Hey, folks: guess which other industry is totally hamstrung by monopoly power? Yes, that’s right, the defense industry, where five-count-’em-five corporations control just about everything, and all they care about is goosing up their stock prices, since, you know, nobody can actually compete with them anymore. And these corporations indulge more and more in stock buybacks and less and less in, you know, research and development. Plus they take taxpayer money to invest, so we should take any complaint they make about how “volatile” the market is for their work with a pound of salt. Plus they whine a lot, just like you'd expect from rich folks and CEOs.
Bad news, everyone: in bailing out the Silicon Valley Bank, our government has elected not to honor SVB’s commitments to help finance affordable housing in the Bay Area. We all agitated for the opposite, but I guess I shouldn’t have expected so much from the same folks who hurriedly called SVB a “systemically important bank” when it was bailout time, after assuring us SVB was not systemically important when that might have prevented SVB from taking over another bank. But don't worry: the Fed that caused all this to happen will investigate it and get to the bottom of it! Meanwhile, good San Franciscans soon won’t even be able to afford the Tenderloin.
Because we need it, Marjorie Cohn at TruthOut reminds us that the two Tennessee legislators expelled for joining a peaceful anti-gun protest aren’t the first legislators to get tossed out for their activism. The three legislators she discusses – 18th century British MP John Wilkes, former House Rep. Adam Clayton Powell, and Georgia state Rep. Julian Bond – all had the last laugh, though I doubt today’s reactionary Supreme Court would have ruled in favor of the last two. To think that Tennessee’s House Speaker actually compared what Messrs. Jones, Pearson, and Johnson did to the attempted coup of January 6. Justice demands that he loses his next election to a shrub.
When I hear that Arkansas Gov. Sarah Huckabee Sanders is asking applicants to state boards and commissions to name the accomplishment of hers that they admire most, I find myself wondering where she learned to do that! I kid, of course – she learned it from her Personal Lord and Savior, who once infamously had his Cabinet members go around the table and compliment him on something he’d done. Even a room full of Republicans hated that idea, though they probably only hated it because it happened to them – which I’d usually consider the beginning of wisdom, except that Republicans seem to go out of their way to avoid wisdom.

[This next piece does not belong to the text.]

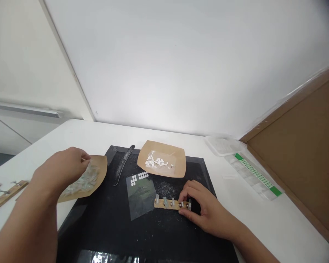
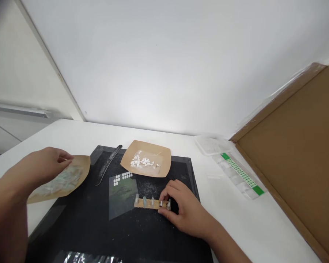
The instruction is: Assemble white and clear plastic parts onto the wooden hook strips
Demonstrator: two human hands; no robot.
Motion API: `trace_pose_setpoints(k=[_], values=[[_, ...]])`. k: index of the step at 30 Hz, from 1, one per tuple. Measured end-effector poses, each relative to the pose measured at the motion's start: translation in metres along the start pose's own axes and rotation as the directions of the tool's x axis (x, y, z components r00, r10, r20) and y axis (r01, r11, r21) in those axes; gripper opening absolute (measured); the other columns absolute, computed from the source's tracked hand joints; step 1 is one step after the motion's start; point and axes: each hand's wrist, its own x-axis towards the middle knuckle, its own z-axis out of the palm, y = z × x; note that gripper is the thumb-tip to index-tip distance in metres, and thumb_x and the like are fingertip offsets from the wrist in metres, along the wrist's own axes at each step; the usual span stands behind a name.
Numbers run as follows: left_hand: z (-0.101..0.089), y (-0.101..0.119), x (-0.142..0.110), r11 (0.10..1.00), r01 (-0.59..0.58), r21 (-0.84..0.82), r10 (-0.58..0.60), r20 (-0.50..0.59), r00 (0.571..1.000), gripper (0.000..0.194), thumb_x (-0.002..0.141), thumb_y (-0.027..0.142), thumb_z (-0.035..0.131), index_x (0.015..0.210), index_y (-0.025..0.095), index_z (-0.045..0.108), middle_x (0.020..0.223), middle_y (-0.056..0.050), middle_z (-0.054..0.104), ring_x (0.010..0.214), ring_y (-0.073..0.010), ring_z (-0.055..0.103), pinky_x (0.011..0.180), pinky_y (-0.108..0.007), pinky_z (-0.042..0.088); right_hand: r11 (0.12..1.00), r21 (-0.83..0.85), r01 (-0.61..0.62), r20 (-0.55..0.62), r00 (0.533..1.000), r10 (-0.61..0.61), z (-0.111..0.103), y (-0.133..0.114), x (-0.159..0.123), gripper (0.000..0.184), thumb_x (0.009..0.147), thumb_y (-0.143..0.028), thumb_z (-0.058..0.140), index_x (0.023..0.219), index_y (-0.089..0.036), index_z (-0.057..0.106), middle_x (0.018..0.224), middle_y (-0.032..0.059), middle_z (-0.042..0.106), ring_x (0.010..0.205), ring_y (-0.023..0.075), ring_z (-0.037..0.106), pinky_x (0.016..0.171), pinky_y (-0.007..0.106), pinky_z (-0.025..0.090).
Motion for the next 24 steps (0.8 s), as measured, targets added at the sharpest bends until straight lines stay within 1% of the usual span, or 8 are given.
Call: trace_pose_setpoints(k=[2, 4, 9, 12, 15, 24], values=[[-0.002, 0.004, -0.002, 0.997, 0.046, 0.053, -0.048, 0.037, 0.998, 0.031, 0.075, 0.035, 0.067, 0.096, 0.016, 0.08, 0.086, -0.015, 0.08, 0.078, -0.0341, 0.068, 0.072, -0.037, 0.044, 1.0, -0.002, 0.003, -0.001, 1.0, -0.003, 0.0, 0.0, 0.0, 0.012, 0.095, -0.024, 0.072, 0.1, -0.025, 0.061, 0.104, 0.0026, 0.063, 0.099, 0.022, 0.059, 0.089, 0.038, 0.048], [-0.004, 0.008, -0.003, 0.995, 0.06, 0.085, -0.066, 0.072, 0.995, 0.034, 0.077, 0.033, 0.064, 0.102, 0.016, 0.078, 0.094, -0.015, 0.08, 0.084, -0.0336, 0.068, 0.073, -0.037, 0.045, 1.0, -0.001, 0.004, 0.0, 1.0, -0.004, 0.001, 0.001, 0.001, 0.012, 0.095, -0.024, 0.071, 0.1, -0.025, 0.061, 0.104, 0.0029, 0.063, 0.099, 0.022, 0.058, 0.089, 0.038, 0.049], [-0.007, 0.015, -0.006, 0.993, 0.053, 0.108, -0.064, 0.105, 0.992, 0.031, 0.079, 0.033, 0.061, 0.1, 0.015, 0.075, 0.097, -0.015, 0.079, 0.088, -0.0345, 0.069, 0.075, -0.037, 0.046, 1.0, -0.001, -0.009, 0.015, 1.0, 0.009, 0.0, 0.001, 0.001, 0.011, 0.095, -0.024, 0.071, 0.1, -0.025, 0.061, 0.104, 0.0029, 0.063, 0.1, 0.0223, 0.058, 0.09, 0.039, 0.049], [-0.01, 0.017, -0.007, 0.992, 0.058, 0.115, -0.069, 0.094, 0.993, 0.03, 0.082, 0.037, 0.061, 0.099, 0.016, 0.075, 0.094, -0.013, 0.08, 0.089, -0.034, 0.07, 0.074, -0.036, 0.045, 1.0, -0.003, -0.007, 0.01, 1.0, 0.007, 0.0, 0.0, 0.001, 0.011, 0.096, -0.025, 0.07, 0.1, -0.025, 0.06, 0.104, 0.0029, 0.063, 0.1, 0.0223, 0.058, 0.092, 0.04, 0.049], [-0.014, 0.021, -0.008, 0.991, 0.064, 0.118, -0.072, 0.065, 0.995, 0.032, 0.081, 0.042, 0.065, 0.1, 0.018, 0.076, 0.096, -0.01, 0.081, 0.091, -0.0332, 0.07, 0.074, -0.034, 0.044, 1.0, -0.001, -0.01, 0.011, 1.0, 0.01, 0.0, -0.001, 0.001, 0.011, 0.096, -0.024, 0.07, 0.1, -0.025, 0.06, 0.104, 0.0032, 0.064, 0.1, 0.0225, 0.059, 0.091, 0.04, 0.049], [-0.021, 0.037, -0.016, 0.997, 0.06, 0.049, -0.062, 0.035, 0.998, 0.038, 0.084, 0.049, 0.068, 0.106, 0.019, 0.079, 0.095, -0.007, 0.083, 0.09, -0.0322, 0.073, 0.074, -0.034, 0.048, 1.0, 0.001, -0.003, -0.001, 1.0, 0.003, 0.0, -0.001, 0.001, 0.011, 0.095, -0.024, 0.071, 0.098, -0.025, 0.061, 0.103, 0.0029, 0.065, 0.098, 0.0224, 0.06, 0.089, 0.039, 0.051]])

Finally, not only did Justice Thomas get free vacations from his “friend” Harlan Crow without disclosing it, in 2014 Mr. Crow also bought a single-story home and two vacant lots which Justice Thomas owned at least a third of and he didn’t disclose that, either. Republicans hounded Abe Fortas off our Supreme Court in 1968 over less. And if Mr. Crow really bought the place so he could make a little Justice Thomas museum, I would think there are other ways to do that beside putting six figures in Mr. Thomas’s bank account. (In case you were wondering, we have long had evidence that Mr. Crow’s groups have been getting a lot of sympathy from Justice Thomas on our Court.)